== Exercise instructions ==
Could you repeat all of the entries below, character for character?

== Input data ==
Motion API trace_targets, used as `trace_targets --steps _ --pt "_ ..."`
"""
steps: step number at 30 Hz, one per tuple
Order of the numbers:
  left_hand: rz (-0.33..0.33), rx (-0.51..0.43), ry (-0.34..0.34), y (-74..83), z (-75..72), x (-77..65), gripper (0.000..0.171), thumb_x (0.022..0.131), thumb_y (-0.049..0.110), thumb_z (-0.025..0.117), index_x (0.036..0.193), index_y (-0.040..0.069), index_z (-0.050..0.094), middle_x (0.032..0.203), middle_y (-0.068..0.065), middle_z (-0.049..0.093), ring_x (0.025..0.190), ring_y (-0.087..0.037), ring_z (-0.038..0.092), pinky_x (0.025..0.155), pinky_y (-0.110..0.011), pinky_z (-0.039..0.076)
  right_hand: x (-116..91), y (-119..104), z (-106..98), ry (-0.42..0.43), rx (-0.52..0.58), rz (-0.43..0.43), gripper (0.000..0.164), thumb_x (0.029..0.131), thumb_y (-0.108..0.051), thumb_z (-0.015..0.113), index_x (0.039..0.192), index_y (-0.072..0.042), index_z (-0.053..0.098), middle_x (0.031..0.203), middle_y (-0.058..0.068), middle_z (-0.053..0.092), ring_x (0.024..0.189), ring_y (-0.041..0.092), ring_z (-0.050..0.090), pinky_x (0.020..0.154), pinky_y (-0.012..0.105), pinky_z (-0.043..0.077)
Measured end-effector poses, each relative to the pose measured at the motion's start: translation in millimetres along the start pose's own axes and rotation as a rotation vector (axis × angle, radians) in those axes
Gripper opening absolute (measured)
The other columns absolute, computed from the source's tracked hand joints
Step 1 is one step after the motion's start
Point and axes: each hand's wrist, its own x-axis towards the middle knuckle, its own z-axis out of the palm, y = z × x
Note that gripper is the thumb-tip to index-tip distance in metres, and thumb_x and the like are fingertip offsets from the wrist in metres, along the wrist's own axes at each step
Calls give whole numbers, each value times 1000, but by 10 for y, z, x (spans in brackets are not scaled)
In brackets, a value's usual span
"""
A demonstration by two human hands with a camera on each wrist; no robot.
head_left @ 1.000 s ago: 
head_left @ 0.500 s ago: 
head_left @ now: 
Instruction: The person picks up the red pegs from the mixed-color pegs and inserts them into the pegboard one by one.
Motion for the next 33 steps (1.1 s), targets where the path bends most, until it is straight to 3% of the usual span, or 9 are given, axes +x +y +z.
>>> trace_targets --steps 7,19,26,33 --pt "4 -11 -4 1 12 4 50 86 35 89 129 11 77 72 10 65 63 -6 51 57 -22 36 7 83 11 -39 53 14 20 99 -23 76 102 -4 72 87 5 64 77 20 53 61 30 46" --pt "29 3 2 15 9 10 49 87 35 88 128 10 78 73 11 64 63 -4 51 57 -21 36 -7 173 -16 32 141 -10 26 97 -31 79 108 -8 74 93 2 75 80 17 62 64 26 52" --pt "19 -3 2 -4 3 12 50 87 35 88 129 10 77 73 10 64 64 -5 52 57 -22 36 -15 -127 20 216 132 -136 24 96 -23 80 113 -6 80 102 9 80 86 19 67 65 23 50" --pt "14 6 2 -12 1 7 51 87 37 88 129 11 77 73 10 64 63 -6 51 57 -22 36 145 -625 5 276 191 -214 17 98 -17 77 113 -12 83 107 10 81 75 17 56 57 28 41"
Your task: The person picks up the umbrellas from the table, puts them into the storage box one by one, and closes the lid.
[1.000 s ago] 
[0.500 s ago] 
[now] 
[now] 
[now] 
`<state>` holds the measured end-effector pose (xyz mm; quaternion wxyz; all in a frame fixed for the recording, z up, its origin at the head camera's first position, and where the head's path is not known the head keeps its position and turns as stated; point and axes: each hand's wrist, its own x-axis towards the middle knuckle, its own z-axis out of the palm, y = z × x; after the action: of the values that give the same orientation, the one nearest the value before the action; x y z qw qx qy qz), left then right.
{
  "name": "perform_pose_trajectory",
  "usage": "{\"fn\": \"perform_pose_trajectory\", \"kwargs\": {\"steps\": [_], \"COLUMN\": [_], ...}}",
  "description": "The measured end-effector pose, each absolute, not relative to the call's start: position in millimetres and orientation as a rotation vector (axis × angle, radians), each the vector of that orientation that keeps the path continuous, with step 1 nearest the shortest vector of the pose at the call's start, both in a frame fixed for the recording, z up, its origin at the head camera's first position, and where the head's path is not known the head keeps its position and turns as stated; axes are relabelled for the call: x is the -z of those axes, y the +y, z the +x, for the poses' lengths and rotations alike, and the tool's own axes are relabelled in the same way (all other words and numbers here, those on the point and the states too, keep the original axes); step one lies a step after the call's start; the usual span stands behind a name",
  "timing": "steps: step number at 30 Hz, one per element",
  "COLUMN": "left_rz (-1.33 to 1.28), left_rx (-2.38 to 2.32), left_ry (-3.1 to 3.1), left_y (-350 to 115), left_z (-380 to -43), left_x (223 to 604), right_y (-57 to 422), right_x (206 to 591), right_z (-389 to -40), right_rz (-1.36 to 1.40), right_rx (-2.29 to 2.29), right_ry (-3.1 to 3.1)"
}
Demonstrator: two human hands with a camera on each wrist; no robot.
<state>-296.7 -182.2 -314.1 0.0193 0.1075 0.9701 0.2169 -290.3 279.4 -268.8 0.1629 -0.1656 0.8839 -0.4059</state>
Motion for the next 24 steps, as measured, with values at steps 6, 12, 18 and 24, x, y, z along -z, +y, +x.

== Answer to the problem ==
Motion API trace_targets, used as `trace_targets --steps _ --pt "_ ..."`
"""
steps: step number at 30 Hz, one per tuple
Order of the numbers:
  left_hand: rz (-0.33..0.33), rx (-0.51..0.43), ry (-0.34..0.34), y (-74..83), z (-75..72), x (-77..65), gripper (0.000..0.171), thumb_x (0.022..0.131), thumb_y (-0.049..0.110), thumb_z (-0.025..0.117), index_x (0.036..0.193), index_y (-0.040..0.069), index_z (-0.050..0.094), middle_x (0.032..0.203), middle_y (-0.068..0.065), middle_z (-0.049..0.093), ring_x (0.025..0.190), ring_y (-0.087..0.037), ring_z (-0.038..0.092), pinky_x (0.025..0.155), pinky_y (-0.110..0.011), pinky_z (-0.039..0.076)
  right_hand: x (-116..91), y (-119..104), z (-106..98), ry (-0.42..0.43), rx (-0.52..0.58), rz (-0.43..0.43), gripper (0.000..0.164), thumb_x (0.029..0.131), thumb_y (-0.108..0.051), thumb_z (-0.015..0.113), index_x (0.039..0.192), index_y (-0.072..0.042), index_z (-0.053..0.098), middle_x (0.031..0.203), middle_y (-0.058..0.068), middle_z (-0.053..0.092), ring_x (0.024..0.189), ring_y (-0.041..0.092), ring_z (-0.050..0.090), pinky_x (0.020..0.154), pinky_y (-0.012..0.105), pinky_z (-0.043..0.077)
Measured end-effector poses, each relative to the pose measured at the motion's start: translation in millimetres along the start pose's own axes and rotation as a rotation vector (axis × angle, radians) in those axes
Gripper opening absolute (measured)
The other columns absolute, computed from the source's tracked hand joints
Step 1 is one step after the motion's start
Point and axes: each hand's wrist, its own x-axis towards the middle knuckle, its own z-axis out of the palm, y = z × x
Note that gripper is the thumb-tip to index-tip distance in metres, and thumb_x and the like are fingertip offsets from the wrist in metres, along the wrist's own axes at each step
Calls give whole numbers, each value times 1000, but by 10 for y, z, x (spans in brackets are not scaled)
In brackets, a value's usual span
"""
A demonstration by two human hands with a camera on each wrist; no robot.
head_left @ 1.000 s ago: 
head_left @ 0.500 s ago: 
head_left @ now: 
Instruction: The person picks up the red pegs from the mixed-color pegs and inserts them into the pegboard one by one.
Motion for the next 33 steps (1.1 s), targets where the path bends most, until it is straight to 3% of the usual span, or 9 are given, axes +x +y +z.
>>> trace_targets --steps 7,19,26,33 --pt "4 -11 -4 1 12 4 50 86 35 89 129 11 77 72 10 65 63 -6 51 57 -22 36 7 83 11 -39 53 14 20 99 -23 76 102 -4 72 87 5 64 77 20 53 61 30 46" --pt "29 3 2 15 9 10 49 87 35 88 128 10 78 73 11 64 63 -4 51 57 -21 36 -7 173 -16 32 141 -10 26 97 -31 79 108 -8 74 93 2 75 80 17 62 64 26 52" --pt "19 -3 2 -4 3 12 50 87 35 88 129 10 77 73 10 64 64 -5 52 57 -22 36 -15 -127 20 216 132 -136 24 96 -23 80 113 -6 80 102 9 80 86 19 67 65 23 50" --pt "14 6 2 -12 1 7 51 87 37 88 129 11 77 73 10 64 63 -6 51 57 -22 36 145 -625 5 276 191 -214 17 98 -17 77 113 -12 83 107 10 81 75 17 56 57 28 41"
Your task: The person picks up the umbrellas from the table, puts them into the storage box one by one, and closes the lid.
[1.000 s ago] 
[0.500 s ago] 
[now] 
[now] 
[now] 
`<state>` holds the measured end-effector pose (xyz mm; quaternion wxyz; all in a frame fixed for the recording, z up, its origin at the head camera's first position, and where the head's path is not known the head keeps its position and turns as stated; point and axes: each hand's wrist, its own x-axis towards the middle knuckle, its own z-axis out of the palm, y = z × x; after the action: of the values that give the same orientation, the one nearest the value before the action; x y z qw qx qy qz), left then right.
{
  "name": "perform_pose_trajectory",
  "usage": "{\"fn\": \"perform_pose_trajectory\", \"kwargs\": {\"steps\": [_], \"COLUMN\": [_], ...}}",
  "description": "The measured end-effector pose, each absolute, not relative to the call's start: position in millimetres and orientation as a rotation vector (axis × angle, radians), each the vector of that orientation that keeps the path continuous, with step 1 nearest the shortest vector of the pose at the call's start, both in a frame fixed for the recording, z up, its origin at the head camera's first position, and where the head's path is not known the head keeps its position and turns as stated; axes are relabelled for the call: x is the -z of those axes, y the +y, z the +x, for the poses' lengths and rotations alike, and the tool's own axes are relabelled in the same way (all other words and numbers here, those on the point and the states too, keep the original axes); step one lies a step after the call's start; the usual span stands behind a name",
  "timing": "steps: step number at 30 Hz, one per element",
  "COLUMN": "left_rz (-1.33 to 1.28), left_rx (-2.38 to 2.32), left_ry (-3.1 to 3.1), left_y (-350 to 115), left_z (-380 to -43), left_x (223 to 604), right_y (-57 to 422), right_x (206 to 591), right_z (-389 to -40), right_rz (-1.36 to 1.40), right_rx (-2.29 to 2.29), right_ry (-3.1 to 3.1)"
}
Demonstrator: two human hands with a camera on each wrist; no robot.
<state>-296.7 -182.2 -314.1 0.0193 0.1075 0.9701 0.2169 -290.3 279.4 -268.8 0.1629 -0.1656 0.8839 -0.4059</state>
Motion for the next 24 steps, as measured, with values at steps 6, 12, 18 and 24, x, y, z along -z, +y, +x.

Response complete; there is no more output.